Problem statement:
Every line from the first one in the listing down to the line with "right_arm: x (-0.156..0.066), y" should be restated word for word.
______________________________
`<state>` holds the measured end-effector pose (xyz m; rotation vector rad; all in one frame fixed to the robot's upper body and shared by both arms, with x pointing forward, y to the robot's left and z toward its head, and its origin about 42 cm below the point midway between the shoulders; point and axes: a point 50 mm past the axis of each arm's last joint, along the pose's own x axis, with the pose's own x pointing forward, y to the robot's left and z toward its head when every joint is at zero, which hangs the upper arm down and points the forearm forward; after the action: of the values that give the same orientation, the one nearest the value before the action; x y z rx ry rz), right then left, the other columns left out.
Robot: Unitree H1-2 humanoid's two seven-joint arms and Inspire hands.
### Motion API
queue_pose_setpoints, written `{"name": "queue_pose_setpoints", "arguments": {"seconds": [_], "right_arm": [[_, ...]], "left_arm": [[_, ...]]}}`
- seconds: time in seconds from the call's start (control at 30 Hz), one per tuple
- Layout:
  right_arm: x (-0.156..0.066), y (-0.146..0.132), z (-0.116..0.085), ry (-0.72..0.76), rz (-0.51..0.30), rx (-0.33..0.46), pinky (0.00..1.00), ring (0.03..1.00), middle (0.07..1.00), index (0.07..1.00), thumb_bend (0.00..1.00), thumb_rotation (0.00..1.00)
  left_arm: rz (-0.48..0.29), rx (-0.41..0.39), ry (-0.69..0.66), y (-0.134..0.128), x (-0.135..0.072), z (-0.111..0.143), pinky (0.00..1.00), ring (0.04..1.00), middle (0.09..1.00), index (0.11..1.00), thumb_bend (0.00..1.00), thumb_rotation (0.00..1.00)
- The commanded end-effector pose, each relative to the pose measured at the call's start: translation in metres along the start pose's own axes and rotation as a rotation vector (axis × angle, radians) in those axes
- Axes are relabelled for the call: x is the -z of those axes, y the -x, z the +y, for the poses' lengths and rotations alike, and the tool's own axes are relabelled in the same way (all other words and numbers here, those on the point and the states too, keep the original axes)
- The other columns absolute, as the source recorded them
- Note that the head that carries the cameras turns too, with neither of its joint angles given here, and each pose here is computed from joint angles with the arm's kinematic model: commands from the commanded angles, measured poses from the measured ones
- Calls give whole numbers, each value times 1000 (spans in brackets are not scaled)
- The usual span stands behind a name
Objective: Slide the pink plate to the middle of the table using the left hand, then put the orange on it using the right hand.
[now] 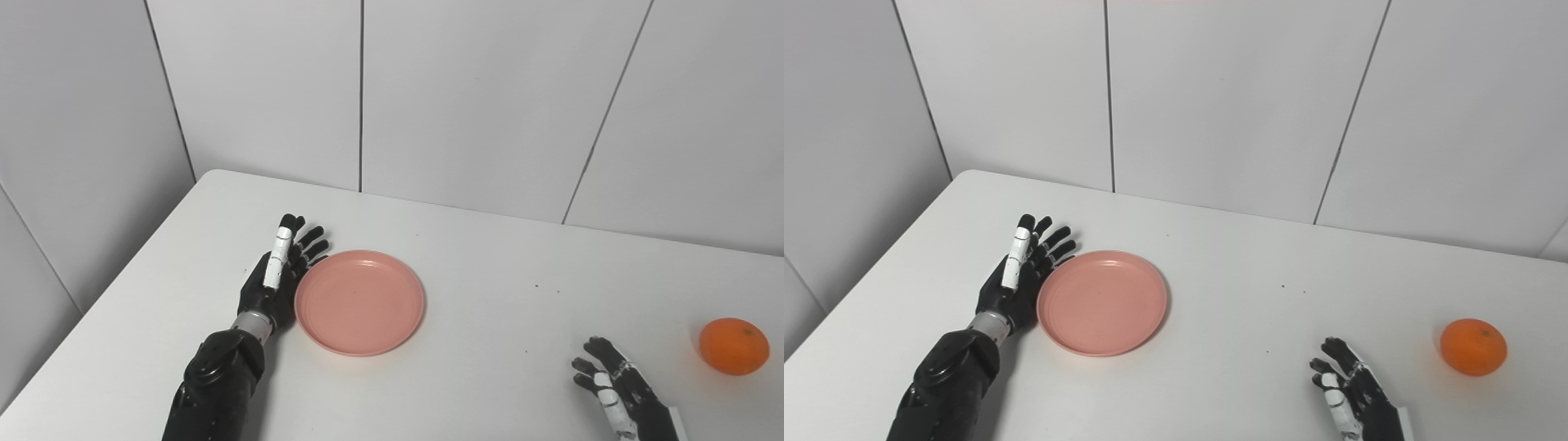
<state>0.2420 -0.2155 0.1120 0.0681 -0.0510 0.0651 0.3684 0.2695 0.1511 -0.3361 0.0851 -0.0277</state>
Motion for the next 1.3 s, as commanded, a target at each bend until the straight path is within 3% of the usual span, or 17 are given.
{"name": "queue_pose_setpoints", "arguments": {"seconds": [0.0, 0.3, 0.93, 1.27], "right_arm": [[9, 9, 11, -20, 81, -20, 769, 770, 837, 789, 683, 607], [0, 10, 22, -10, 80, -16, 746, 758, 832, 787, 696, 608], [-2, 6, 43, 22, 70, -21, 726, 753, 836, 790, 650, 614], [-3, 4, 56, 11, 67, -2, 691, 752, 841, 827, 644, 606]], "left_arm": [[24, -6, 19, 1, 4, -11, 845, 890, 898, 972, 880, 807], [47, 15, 56, 9, 14, -30, 920, 921, 912, 985, 836, 827], [52, 31, 69, 7, 19, -52, 810, 886, 891, 976, 844, 832], [46, 16, 137, 10, 22, -67, 819, 885, 872, 983, 836, 810]]}}
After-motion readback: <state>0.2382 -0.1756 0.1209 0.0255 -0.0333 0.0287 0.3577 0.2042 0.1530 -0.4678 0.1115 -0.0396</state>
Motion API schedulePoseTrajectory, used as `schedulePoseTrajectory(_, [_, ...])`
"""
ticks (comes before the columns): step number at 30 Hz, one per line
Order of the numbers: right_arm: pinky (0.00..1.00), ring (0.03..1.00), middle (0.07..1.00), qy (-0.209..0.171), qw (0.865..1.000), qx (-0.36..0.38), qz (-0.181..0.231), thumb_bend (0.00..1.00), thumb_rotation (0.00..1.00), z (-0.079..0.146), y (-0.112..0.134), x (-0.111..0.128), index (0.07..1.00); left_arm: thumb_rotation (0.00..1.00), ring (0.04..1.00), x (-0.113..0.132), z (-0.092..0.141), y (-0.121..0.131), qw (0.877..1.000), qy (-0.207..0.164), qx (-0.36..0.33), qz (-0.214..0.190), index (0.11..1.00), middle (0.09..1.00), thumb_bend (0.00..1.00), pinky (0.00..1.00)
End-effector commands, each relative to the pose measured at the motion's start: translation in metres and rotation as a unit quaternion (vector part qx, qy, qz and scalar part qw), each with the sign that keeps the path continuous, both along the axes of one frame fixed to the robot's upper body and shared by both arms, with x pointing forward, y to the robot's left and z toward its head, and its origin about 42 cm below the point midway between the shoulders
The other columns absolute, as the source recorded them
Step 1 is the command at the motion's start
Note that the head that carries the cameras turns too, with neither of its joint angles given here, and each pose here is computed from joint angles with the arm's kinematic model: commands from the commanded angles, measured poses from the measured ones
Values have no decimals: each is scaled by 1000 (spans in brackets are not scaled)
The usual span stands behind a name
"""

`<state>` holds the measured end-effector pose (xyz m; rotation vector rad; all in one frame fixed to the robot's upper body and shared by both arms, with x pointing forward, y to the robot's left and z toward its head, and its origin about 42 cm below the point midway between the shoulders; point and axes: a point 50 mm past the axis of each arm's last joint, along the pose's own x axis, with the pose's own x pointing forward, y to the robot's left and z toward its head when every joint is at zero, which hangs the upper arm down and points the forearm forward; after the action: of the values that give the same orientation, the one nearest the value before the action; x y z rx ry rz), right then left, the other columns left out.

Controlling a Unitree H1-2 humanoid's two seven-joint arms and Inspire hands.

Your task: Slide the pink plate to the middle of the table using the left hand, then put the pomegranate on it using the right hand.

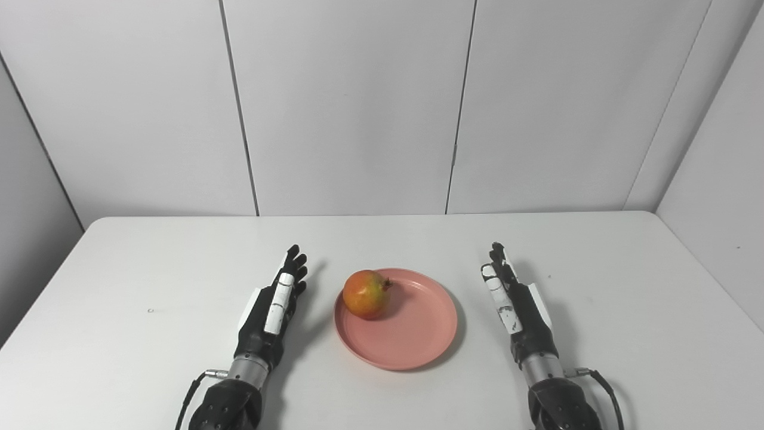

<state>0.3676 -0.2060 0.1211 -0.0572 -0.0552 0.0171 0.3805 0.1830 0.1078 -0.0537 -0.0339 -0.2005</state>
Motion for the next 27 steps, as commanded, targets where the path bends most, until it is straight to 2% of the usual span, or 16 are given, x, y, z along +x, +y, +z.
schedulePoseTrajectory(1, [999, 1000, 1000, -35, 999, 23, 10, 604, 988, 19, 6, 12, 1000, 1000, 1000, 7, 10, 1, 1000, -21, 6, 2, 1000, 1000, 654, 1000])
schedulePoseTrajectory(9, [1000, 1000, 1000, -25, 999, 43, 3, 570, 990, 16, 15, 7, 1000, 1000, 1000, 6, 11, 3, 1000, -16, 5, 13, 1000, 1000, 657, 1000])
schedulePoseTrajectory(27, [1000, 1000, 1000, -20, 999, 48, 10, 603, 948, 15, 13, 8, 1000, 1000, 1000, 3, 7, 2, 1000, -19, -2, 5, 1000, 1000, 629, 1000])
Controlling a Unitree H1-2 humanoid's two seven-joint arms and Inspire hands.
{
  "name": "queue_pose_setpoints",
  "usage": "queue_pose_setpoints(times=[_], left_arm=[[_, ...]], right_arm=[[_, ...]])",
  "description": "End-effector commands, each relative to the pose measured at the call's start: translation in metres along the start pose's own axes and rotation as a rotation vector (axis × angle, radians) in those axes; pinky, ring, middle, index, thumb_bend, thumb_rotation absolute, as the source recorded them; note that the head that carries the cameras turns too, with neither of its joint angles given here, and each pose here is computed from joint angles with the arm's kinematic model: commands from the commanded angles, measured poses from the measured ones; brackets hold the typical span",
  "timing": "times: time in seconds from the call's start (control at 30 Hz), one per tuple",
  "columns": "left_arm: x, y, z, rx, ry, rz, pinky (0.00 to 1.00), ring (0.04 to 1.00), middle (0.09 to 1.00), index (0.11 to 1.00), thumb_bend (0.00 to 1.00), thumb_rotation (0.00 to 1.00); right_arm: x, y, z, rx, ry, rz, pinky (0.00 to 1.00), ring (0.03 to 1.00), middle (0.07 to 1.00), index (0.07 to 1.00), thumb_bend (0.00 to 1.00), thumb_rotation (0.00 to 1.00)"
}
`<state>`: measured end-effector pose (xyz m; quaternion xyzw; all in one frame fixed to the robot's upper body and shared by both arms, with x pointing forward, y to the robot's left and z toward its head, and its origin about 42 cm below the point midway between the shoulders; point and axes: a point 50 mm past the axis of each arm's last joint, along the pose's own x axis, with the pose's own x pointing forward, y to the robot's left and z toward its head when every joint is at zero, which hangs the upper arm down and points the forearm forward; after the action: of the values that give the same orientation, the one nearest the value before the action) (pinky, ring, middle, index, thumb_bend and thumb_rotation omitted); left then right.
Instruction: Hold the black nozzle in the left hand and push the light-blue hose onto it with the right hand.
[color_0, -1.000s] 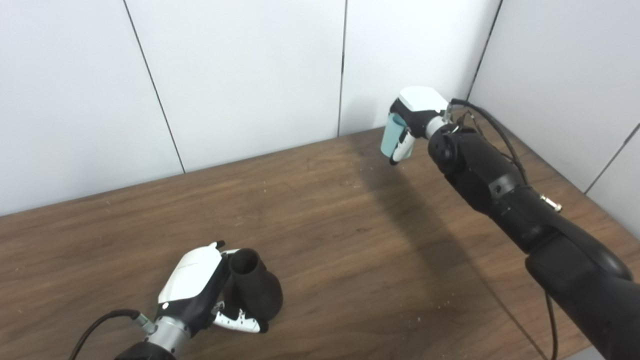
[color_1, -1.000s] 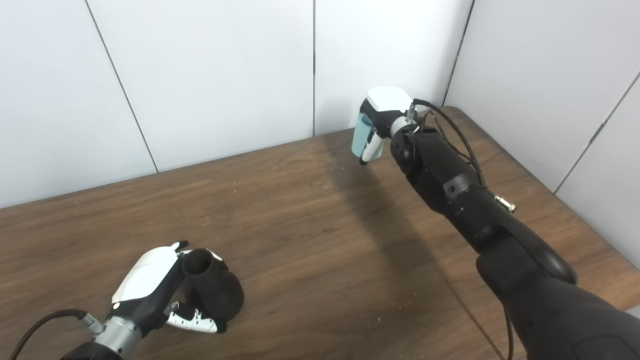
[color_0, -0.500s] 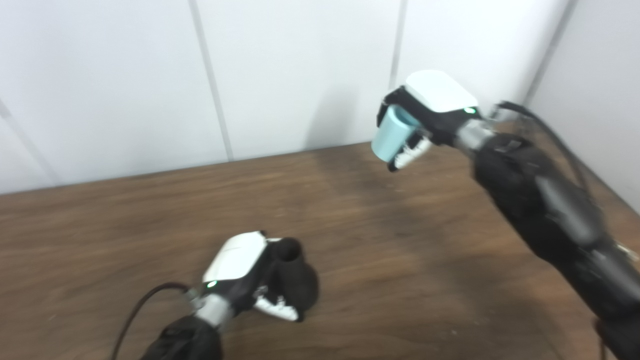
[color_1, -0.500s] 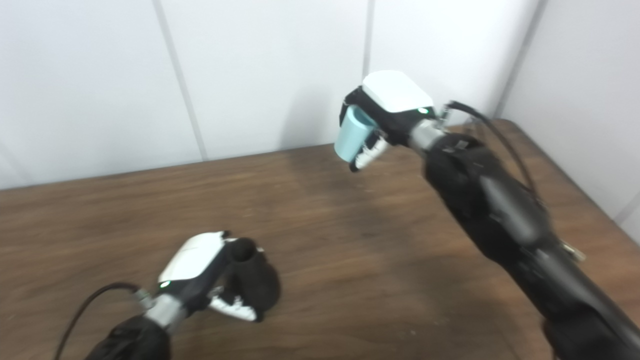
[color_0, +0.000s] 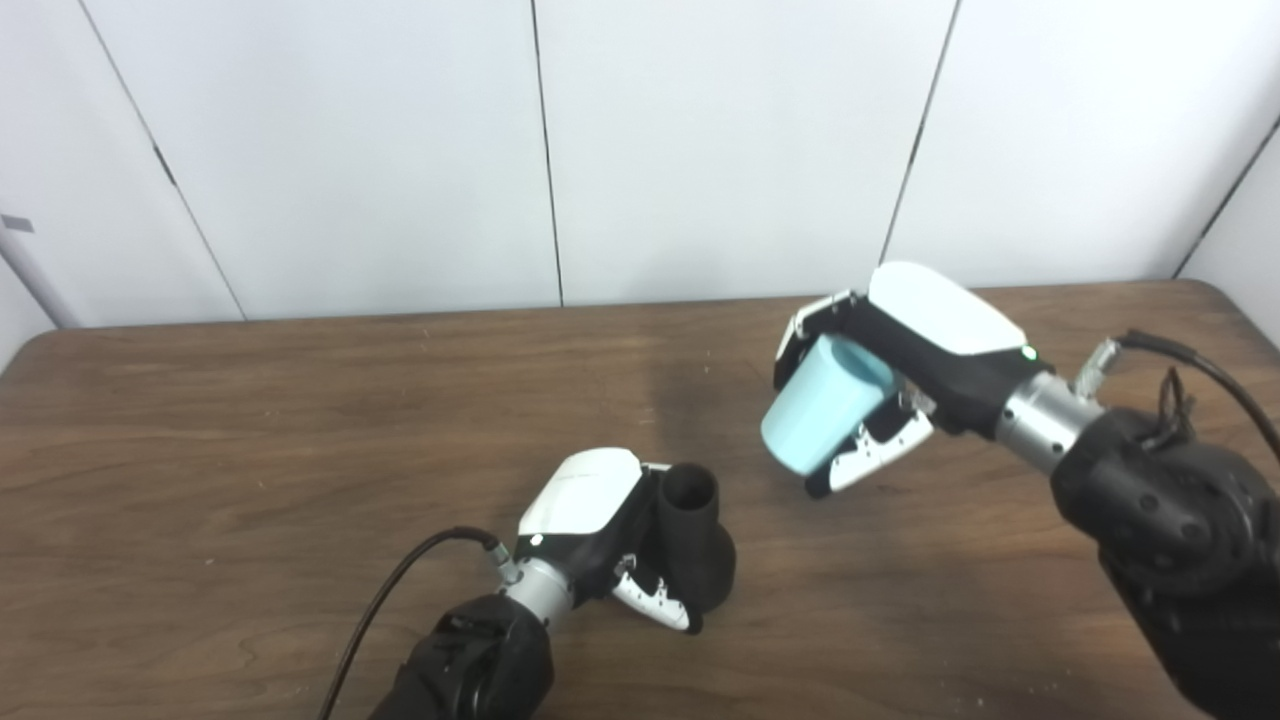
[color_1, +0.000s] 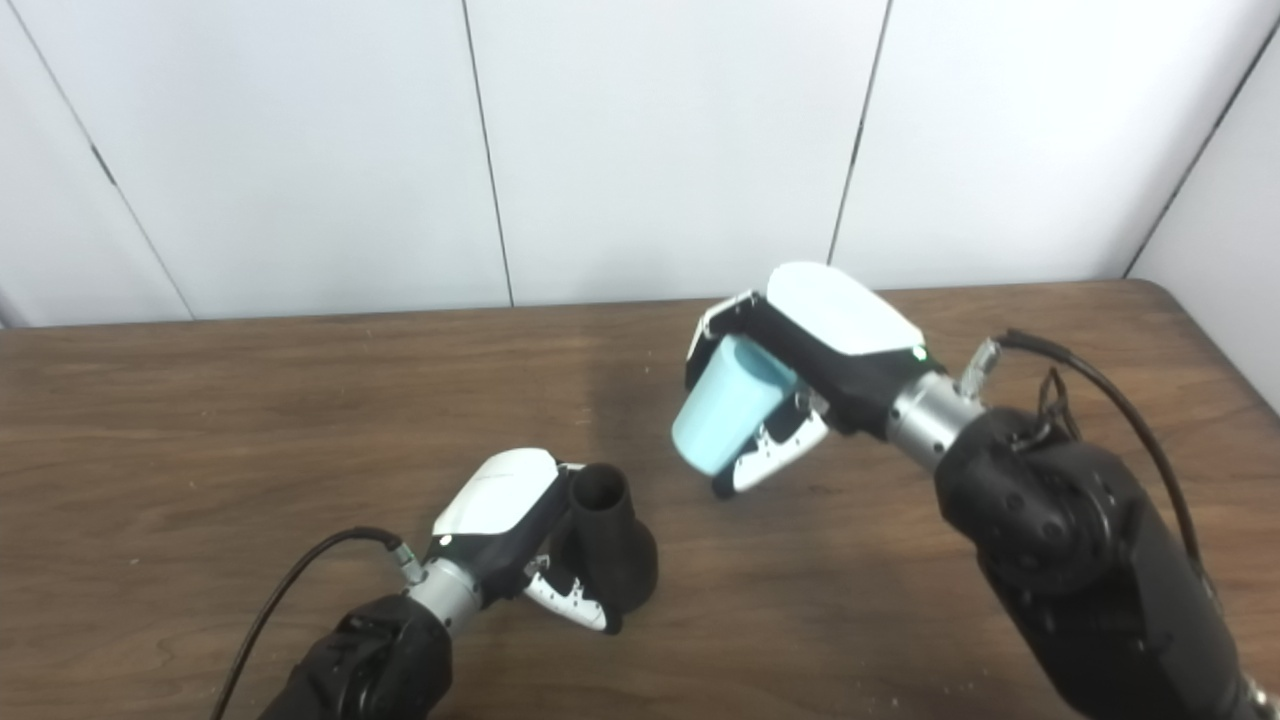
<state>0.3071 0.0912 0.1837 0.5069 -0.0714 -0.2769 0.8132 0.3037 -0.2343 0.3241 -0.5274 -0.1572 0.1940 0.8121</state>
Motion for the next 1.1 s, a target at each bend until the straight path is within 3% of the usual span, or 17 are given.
queue_pose_setpoints(times=[0.0, 0.17, 0.5, 0.73, 0.87, 1.07], left_arm=[[-0.002, -0.049, -0.002, -0.052, 0.035, -0.292, 0.90, 0.718, 0.540, 0.453, 0.52, 0.00], [0.001, -0.049, 0.000, -0.052, 0.027, -0.296, 0.92, 0.719, 0.541, 0.452, 0.51, 0.00], [0.003, -0.048, 0.006, 0.002, 0.029, -0.346, 0.93, 0.764, 0.553, 0.450, 0.51, 0.00], [0.007, -0.039, 0.013, 0.106, 0.044, -0.421, 0.93, 0.776, 0.497, 0.480, 0.52, 0.00], [0.008, -0.036, 0.014, 0.124, 0.061, -0.445, 0.94, 0.789, 0.497, 0.481, 0.52, 0.00], [0.007, -0.036, 0.015, 0.110, 0.062, -0.440, 0.94, 0.779, 0.496, 0.482, 0.52, 0.00]], right_arm=[[-0.003, -0.008, 0.012, -0.024, -0.057, -0.050, 0.32, 0.429, 0.503, 0.492, 0.50, 0.00], [0.001, 0.001, 0.017, 0.014, -0.078, -0.028, 0.32, 0.430, 0.506, 0.495, 0.50, 0.00], [0.014, 0.005, 0.027, 0.034, -0.123, -0.071, 0.31, 0.418, 0.515, 0.513, 0.50, 0.00], [0.018, 0.001, 0.028, 0.030, -0.118, -0.083, 0.41, 0.408, 0.506, 0.498, 0.50, 0.00], [0.017, -0.006, 0.033, 0.025, -0.128, -0.100, 0.39, 0.420, 0.492, 0.483, 0.50, 0.00], [0.020, 0.002, 0.035, 0.008, -0.138, -0.088, 0.39, 0.422, 0.492, 0.483, 0.50, 0.00]])
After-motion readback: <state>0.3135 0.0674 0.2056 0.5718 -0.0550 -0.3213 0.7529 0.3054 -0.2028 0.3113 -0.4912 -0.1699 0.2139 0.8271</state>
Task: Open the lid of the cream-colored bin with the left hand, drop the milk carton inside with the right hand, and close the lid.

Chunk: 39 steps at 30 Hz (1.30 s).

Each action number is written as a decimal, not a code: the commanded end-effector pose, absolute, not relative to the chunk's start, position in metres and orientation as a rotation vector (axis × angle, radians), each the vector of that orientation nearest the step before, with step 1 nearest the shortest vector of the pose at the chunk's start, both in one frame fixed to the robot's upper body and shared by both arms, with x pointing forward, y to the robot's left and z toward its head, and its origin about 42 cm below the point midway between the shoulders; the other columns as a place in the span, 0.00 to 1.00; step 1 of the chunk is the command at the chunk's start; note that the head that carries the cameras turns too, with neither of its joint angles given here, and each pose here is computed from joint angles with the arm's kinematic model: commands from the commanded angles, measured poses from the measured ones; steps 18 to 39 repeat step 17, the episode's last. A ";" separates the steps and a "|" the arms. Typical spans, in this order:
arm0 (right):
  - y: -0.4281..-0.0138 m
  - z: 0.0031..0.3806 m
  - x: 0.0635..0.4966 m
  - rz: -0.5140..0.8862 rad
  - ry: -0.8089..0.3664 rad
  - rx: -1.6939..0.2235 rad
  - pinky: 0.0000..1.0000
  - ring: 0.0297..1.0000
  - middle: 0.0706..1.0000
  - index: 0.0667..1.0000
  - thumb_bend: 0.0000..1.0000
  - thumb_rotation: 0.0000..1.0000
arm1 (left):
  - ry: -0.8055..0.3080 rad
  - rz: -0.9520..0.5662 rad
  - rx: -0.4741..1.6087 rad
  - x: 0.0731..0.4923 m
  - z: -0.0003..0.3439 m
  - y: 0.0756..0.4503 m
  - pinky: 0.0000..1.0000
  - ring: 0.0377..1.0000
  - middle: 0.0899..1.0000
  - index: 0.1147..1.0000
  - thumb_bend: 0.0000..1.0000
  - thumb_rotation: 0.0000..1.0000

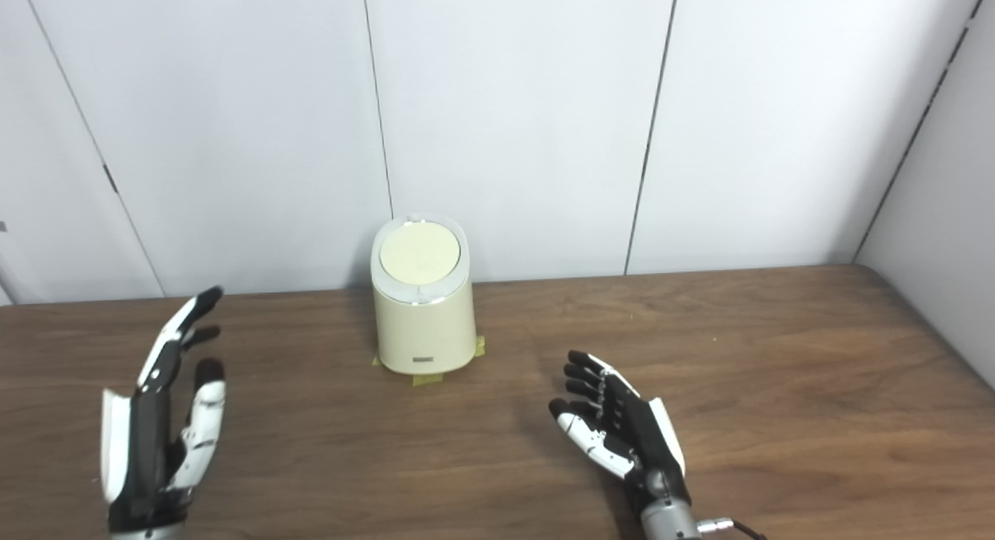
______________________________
Output:
`<state>` holds the measured end-effector pose (xyz m; rotation vector rad; all in one frame fixed to the robot's upper body and shared by both arms, with x pointing forward, y to the robot's left and z toward its head, and its origin about 42 cm below the point midway between the shoulders; point and axes: a point 50 mm past the axis of each arm's last joint, along the pose's own x axis, with the pose's own x pointing forward, y to the robot's left and z toward its head when every joint is at zero, which hangs the upper arm down and points the forearm forward; after the action: of the values that give the same orientation, the one nearest the value before the action; x y z rx ry rz), right then left, the other columns left out.
Robot: Unitree H1-2 humanoid's two seven-joint arms and Inspire hands.
### Motion API
queue_pose_setpoints, written `{"name": "queue_pose_setpoints", "arguments": {"seconds": [_], "right_arm": [[_, ...]], "left_arm": [[_, ...]]}}`
- seconds: time in seconds from the call's start (control at 30 Hz), one per tuple
- Layout:
  right_arm: x (-0.156..0.066), y (-0.146..0.132), z (-0.116..0.085), ry (-0.72..0.76), rz (-0.51..0.30), rx (-0.33..0.46), pinky (0.00..1.00), ring (0.03..1.00), middle (0.07..1.00), index (0.07..1.00), thumb_bend (0.00..1.00), thumb_rotation (0.00..1.00)

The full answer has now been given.